> _Description of the task_
An identical reprint of the entire listing below is expected.
# # # # # # #
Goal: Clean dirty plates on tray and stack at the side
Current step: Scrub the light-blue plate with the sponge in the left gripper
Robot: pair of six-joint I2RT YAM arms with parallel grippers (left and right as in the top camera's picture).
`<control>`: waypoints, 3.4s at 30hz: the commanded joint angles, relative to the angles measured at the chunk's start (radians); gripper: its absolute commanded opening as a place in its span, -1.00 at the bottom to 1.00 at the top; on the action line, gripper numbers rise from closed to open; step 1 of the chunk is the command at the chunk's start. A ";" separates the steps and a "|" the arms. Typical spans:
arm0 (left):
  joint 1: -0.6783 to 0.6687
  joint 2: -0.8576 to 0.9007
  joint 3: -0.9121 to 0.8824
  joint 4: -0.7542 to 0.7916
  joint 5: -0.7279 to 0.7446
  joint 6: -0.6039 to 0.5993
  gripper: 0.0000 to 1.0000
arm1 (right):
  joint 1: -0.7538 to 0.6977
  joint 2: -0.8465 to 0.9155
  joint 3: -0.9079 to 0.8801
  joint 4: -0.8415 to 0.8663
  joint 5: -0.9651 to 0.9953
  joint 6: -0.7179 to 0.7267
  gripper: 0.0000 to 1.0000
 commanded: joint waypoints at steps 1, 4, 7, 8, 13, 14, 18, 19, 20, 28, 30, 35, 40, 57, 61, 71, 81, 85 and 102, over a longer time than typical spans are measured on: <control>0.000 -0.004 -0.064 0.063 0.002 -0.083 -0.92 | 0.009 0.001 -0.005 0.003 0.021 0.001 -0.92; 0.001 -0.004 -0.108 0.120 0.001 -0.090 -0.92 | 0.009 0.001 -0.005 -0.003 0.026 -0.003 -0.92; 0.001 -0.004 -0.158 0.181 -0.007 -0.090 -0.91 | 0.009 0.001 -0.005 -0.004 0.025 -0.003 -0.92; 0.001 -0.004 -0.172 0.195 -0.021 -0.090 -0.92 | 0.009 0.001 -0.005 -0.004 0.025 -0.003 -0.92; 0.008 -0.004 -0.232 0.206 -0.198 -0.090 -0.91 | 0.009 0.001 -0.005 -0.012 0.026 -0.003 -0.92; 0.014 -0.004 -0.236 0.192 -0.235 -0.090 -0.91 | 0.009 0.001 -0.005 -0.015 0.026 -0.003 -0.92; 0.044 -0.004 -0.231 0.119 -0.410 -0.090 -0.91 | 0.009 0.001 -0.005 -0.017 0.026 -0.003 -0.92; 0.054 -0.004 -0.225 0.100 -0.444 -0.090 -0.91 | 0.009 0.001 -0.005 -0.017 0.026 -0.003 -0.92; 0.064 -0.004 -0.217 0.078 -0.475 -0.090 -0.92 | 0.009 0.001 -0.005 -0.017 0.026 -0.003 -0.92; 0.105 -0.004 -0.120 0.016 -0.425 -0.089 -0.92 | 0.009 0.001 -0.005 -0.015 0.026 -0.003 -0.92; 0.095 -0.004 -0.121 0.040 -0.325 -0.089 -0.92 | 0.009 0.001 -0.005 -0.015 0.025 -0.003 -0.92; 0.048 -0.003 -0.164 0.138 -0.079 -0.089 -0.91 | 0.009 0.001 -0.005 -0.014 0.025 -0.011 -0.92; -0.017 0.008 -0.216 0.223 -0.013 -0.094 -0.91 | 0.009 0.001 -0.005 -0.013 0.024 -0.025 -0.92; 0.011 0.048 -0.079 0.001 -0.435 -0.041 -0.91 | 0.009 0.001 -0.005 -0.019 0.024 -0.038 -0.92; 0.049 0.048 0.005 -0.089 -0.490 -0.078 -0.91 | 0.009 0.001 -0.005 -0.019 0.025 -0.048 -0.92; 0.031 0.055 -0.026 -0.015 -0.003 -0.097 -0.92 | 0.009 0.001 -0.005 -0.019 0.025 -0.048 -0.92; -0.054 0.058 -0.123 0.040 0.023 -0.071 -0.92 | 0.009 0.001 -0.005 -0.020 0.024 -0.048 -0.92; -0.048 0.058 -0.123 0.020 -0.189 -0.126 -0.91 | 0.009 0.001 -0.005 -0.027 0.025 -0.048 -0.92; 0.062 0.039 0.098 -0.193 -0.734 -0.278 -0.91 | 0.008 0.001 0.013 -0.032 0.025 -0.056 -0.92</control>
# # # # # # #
> _Solution to this problem_
Goal: Clean dirty plates on tray and stack at the side
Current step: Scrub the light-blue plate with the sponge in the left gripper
Robot: pair of six-joint I2RT YAM arms with parallel grippers (left and right as in the top camera's picture).
`<control>`: waypoints, 3.4s at 30hz: the commanded joint angles, relative to the angles measured at the chunk's start (radians); gripper: its absolute commanded opening as a place in its span, -1.00 at the bottom to 1.00 at the top; on the action line, gripper numbers rise from closed to open; step 1 of the chunk is the command at the chunk's start. A ";" separates the steps and a "|" the arms. Typical spans:
arm0 (left):
  joint 1: -0.6783 to 0.6687
  joint 2: -0.8576 to 0.9007
  joint 3: -0.9121 to 0.8824
  joint 4: -0.7542 to 0.7916
  joint 5: -0.7279 to 0.7446
  joint 6: -0.6039 to 0.5993
  gripper: 0.0000 to 1.0000
arm1 (right):
  joint 1: -0.7538 to 0.6977
  joint 2: -0.8465 to 0.9155
  joint 3: -0.9079 to 0.8801
  joint 4: -0.8415 to 0.8663
  joint 5: -0.9651 to 0.9953
  joint 6: -0.7179 to 0.7267
  gripper: 0.0000 to 1.0000
 commanded: joint waypoints at steps 1, 4, 7, 8, 13, 14, 18, 19, 20, 28, 30, 35, 40, 57, 61, 71, 81, 85 and 102, over a longer time than typical spans are measured on: <control>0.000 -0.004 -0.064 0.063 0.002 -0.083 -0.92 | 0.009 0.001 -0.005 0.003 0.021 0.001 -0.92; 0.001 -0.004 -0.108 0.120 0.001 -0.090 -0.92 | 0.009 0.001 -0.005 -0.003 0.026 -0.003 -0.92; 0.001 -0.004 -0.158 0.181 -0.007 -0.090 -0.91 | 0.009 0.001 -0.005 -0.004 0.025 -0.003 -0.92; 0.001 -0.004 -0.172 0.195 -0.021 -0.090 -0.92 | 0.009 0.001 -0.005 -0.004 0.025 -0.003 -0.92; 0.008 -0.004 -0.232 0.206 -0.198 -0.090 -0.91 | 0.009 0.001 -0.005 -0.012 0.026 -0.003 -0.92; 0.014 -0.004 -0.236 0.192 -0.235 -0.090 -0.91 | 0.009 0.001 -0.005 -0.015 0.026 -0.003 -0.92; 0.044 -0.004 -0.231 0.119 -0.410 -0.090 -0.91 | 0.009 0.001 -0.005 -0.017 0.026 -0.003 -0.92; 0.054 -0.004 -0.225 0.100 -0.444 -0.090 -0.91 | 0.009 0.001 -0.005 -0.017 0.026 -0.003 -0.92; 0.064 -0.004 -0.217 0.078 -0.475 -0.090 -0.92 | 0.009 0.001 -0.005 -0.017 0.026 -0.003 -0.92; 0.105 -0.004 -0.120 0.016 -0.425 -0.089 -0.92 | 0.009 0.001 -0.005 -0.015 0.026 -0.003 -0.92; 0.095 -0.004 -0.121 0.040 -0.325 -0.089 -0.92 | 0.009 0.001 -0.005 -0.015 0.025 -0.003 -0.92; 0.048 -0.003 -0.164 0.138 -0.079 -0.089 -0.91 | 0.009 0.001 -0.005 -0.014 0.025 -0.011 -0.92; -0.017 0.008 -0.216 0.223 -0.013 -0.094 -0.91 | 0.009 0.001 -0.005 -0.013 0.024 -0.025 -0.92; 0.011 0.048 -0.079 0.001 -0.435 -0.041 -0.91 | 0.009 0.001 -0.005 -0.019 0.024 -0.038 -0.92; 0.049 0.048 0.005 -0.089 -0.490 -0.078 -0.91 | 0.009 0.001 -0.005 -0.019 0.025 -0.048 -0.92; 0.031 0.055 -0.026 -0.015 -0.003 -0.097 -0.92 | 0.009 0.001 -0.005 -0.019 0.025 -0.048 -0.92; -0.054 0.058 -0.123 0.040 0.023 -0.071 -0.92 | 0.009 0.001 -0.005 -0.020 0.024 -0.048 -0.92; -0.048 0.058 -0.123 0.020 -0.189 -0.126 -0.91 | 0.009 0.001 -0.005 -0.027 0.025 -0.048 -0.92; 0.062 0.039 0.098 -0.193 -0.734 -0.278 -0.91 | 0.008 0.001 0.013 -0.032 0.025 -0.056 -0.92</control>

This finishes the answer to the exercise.